I saw this cartoon and burst out laughing.
The cartoonist takes airline frequent flier practices that sort out passengers for best-to-worst seating and applied it to school busing. The New Yorker cartoonist’s pen gives satisfaction to critics of business-influenced school reform, by poking at the unrelenting “privatization” of public schooling over the past three decades.
Although no critic of such reforms that I have read or heard has suggested this practice, those who criticize the charter school movement, expanded parental choice, the standards/testing/accountability movement, and evaluating teachers using student test scores have pointed to hedge fund managers, philanthropists who made their money in business, corporate CEOs, Business Roundtable executives and Chambers of Commerce knee-deep in these initiatives. Critics see such support for these reforms as strong evidence of “privatization.”
Both critics and champions of these reforms, however, seldom mention the decades-long commercial penetration of schooling in everything from ads displayed on high school gymnasia and football fields, or curriculum materials supplied by corporations, or deals with soda companies in vending machines–and on and on. And don’t forget ads on school buses.
Researchers have documented the spread of this sort of business influence for decades. This nexus between commerce and public schooling has a long history and is not a recent phenomenon. As early as the 1890s, business leaders have lobbied for vocational education and succeeded in adding such courses of study to public schools. Since then, reformers have turned to using successful business practices in schools time and again (e.g., Malcolm Baldrige Quality Awards to schools).

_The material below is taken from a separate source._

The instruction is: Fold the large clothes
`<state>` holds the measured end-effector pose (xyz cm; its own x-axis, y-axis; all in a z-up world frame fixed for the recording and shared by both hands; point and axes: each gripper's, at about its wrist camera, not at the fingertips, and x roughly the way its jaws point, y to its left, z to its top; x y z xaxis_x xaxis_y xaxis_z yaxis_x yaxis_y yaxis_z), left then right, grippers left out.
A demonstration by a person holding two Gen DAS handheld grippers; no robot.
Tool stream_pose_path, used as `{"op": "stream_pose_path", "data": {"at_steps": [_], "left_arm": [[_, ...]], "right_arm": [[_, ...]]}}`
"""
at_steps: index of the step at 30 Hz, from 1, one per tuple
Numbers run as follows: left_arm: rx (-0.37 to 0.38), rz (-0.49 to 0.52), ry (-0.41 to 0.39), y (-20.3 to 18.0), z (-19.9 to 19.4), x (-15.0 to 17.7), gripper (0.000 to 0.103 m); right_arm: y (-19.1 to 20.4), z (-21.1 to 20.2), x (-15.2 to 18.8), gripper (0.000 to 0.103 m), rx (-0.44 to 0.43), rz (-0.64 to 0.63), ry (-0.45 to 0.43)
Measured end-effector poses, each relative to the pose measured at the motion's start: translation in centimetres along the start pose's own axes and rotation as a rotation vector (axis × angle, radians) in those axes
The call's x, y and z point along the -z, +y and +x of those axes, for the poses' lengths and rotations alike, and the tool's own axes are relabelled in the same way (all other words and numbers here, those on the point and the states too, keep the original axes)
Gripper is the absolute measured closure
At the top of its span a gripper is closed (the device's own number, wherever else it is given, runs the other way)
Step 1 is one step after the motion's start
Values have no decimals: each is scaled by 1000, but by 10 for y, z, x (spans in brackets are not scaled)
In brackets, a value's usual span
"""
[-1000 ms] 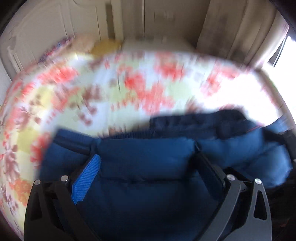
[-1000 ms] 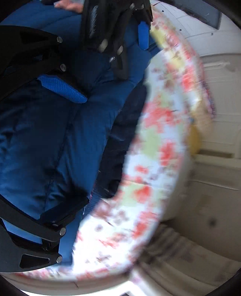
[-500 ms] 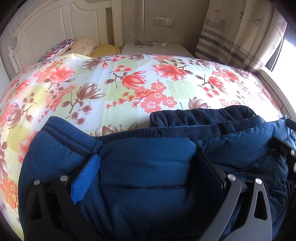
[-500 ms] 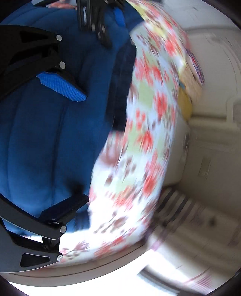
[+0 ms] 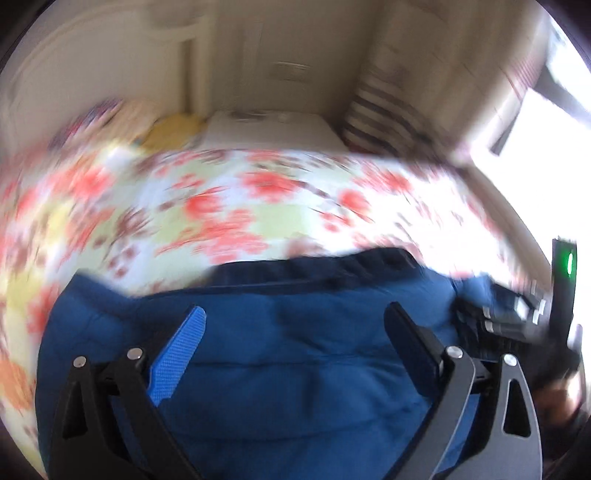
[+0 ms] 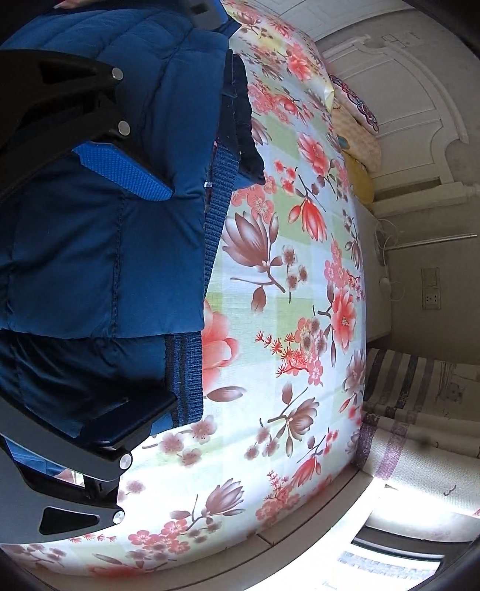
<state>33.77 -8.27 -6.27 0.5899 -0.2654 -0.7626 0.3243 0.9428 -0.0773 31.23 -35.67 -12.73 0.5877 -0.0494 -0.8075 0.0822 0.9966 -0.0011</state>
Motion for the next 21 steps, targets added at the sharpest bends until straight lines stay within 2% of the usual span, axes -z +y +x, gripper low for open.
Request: {"op": "stream_pose_path", "data": {"at_steps": [1, 2, 3, 6, 7, 8, 9, 11, 13, 14, 16, 17, 18, 21], "left_arm": [[-32, 45, 24, -11, 10, 3, 6], [-82, 94, 81, -22, 31, 10, 3], [-89, 96, 82, -23, 39, 13, 2], [-29, 65, 76, -13, 35, 12, 2], [-27, 80, 76, -11, 33, 13, 2], [-55, 95, 66, -4, 26, 12, 4], [-95, 79, 48, 8, 19, 11, 4], [-143, -22, 20, 48, 5, 12, 4], [-176, -164, 49, 101, 4, 20, 6], [-142, -220, 70, 122, 7, 26, 6], [-3, -328, 66, 151, 9, 37, 7], [15, -341, 42, 154, 7, 39, 6], [-1, -324, 38, 150, 8, 39, 5], [-92, -238, 55, 132, 16, 36, 2]], "right_arm": [[0, 0, 0, 6, 0, 0, 0], [0, 0, 0, 6, -2, 2, 0], [-1, 0, 0, 6, -5, 7, -2], [0, 0, 0, 6, -3, 6, -1], [0, 0, 0, 6, -2, 5, -1], [0, 0, 1, 6, -3, 5, -1], [0, 0, 1, 6, -6, 7, -2], [-1, -1, 1, 6, -11, 11, -4], [-1, -1, 1, 5, -13, 12, -4], [-1, -1, 1, 5, -14, 13, -4], [-1, -1, 1, 5, -18, 16, -4], [0, -2, 1, 5, -16, 14, -5], [0, -2, 2, 5, -10, 11, -7], [3, -4, 0, 5, 10, -4, -13]]}}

“Educationalizing” national problems from racial segregation to national defense to economic growth has been a definite pattern in the history of school reform. But is the current instance business-minded reform tying schooling to economic prowess fading in U.S. public schools?
There are some signs that it is. With the slow-motion retreat from the punitive No Child Left Behind law in the U.S. Congress reauthorizing the Every Student Succeeds Act (2015), increasing evidence that National Assessment of Educational Progress (NAEP) test scores have leveled off and even fallen, a growing “opt-out” movement of parents objecting to standardized tests, and increasing public awareness of non-school factors strongly influencing students’ academic performance, talk about “privatization” is slowly waning as policymakers, practitioners, researchers, and parents see that simple-minded applications of business “best practices” fail to deal with core issues in schooling U.S. children (see N-gram mentions of “privatization” peaking in 2003). And so has the failed adoption of business-inspired practices such as determining teacher effectiveness on the basis of student test scores.
Yet there are signs that counter such evidence of waning interest in business-inspired reforms. Charter school annual growth continues at a six percent rate; 43 states now allow charter schools (see here). In some urban districts, more than half of public school students attend charter schools (e.g., New Orleans, Detroit) and others are approaching that (e.g., Washington, D.C., Cleveland, Ohio). Widespread adoption of charter schools have left what appears to be a permanent footprint in U.S. schools.
Moreover, while growing popular resentment to testing is clearly in evidence, and the number of annual tests will probably decrease, ending annual standardized testing is not about to happen simply because quantitative school outcome measures are essential accountability tools in any $600-plus billion industry, public or private . And standardized test scores are an inexpensive way to measure school output, as top business leaders might say.
Signs and counter-signs, feathers in the wind, do not encourage certainty over whether these reforms are continuing to flow or ebb. While I am unsure whether business-inspired reform has passed its peak, unadorned enthusiasm for such changes has clearly diminished. So what’s on the horizon for the next school reform?
School reform has been cyclical—rising support for changes that conserve the best of current teacher-centered practices and restore confidence in authority giving way over time to rising support for ways to cultivate new knowledge and skills that prepare the “whole” student for an unknown future while releasing their individual potential–for well over a century. These cycles occur because public schools are political institutions highly vulnerable to national policymakers who “educationalize” social problems. Given that knowledge, I do see an emerging “progressive” coalition aimed at resurrecting the “whole child” as the target for school reform on the cusp of being ready for prime time. Growing clamor for installing “social-emotional” curriculum in schools, less testing, and more online instruction, “personalized” learning, and integrating technology into daily lessons suggest the outline of another effort to re-focus attention on more than test scores in judging school success.
The nature of political and popular school reform is that it occurs in fragmented, incremental steps often in a zig-zag and jagged, not linear, fashion. Then, after awhile, it is noticed, reported on, and becomes “real.” I believe that is what is occurring now.
The New Yorker cartoon is one of those feathers in the wind.